Work instruction ::
Find the line containing "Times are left" in the records below. Copy exactly that line and each one after it, ending at the line containing "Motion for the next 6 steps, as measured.", and nothing more.

Listed entries ::
▼

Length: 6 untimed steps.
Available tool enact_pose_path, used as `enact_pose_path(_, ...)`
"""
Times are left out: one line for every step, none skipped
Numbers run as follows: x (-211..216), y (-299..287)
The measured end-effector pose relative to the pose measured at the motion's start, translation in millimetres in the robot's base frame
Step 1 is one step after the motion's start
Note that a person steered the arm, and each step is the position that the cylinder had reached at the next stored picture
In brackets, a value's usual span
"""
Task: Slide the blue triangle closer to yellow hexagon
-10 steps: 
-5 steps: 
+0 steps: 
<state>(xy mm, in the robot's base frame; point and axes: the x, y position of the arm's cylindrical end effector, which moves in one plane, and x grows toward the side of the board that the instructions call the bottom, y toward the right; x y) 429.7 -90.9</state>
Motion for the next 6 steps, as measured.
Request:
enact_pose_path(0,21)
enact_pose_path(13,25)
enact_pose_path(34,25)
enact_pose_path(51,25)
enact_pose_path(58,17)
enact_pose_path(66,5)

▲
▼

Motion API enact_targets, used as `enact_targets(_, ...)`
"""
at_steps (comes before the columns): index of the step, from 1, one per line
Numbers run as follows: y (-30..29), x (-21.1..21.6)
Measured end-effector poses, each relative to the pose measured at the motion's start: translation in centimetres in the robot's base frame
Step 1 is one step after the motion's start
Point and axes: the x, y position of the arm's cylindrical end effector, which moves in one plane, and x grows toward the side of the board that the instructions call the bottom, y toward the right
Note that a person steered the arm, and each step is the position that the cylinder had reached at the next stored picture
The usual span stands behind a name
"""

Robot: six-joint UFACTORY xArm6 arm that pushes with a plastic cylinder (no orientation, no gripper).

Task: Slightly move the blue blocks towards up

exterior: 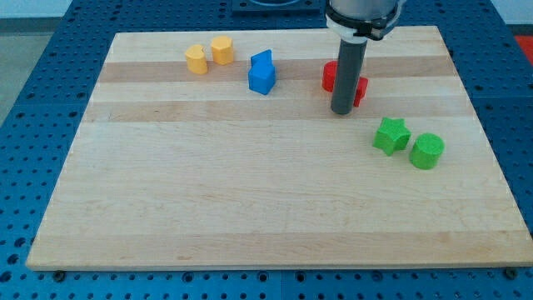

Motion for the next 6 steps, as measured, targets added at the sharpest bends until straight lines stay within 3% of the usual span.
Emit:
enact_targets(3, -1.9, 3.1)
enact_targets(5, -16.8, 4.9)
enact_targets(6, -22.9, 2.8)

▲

Answer section ::
Times are left out: one line for every step, none skipped
Numbers run as follows: x (-211..216), y (-299..287)
The measured end-effector pose relative to the pose measured at the motion's start, translation in millimetres in the robot's base frame
Step 1 is one step after the motion's start
Note that a person steered the arm, and each step is the position that the cylinder had reached at the next stored picture
In brackets, a value's usual span
"""
Task: Slide the blue triangle closer to yellow hexagon
-10 steps: 
-5 steps: 
+0 steps: 
<state>(xy mm, in the robot's base frame; point and axes: the x, y position of the arm's cylindrical end effector, which moves in one plane, and x grows toward the side of the board that the instructions call the bottom, y toward the right; x y) 429.7 -90.9</state>
Motion for the next 6 steps, as measured.

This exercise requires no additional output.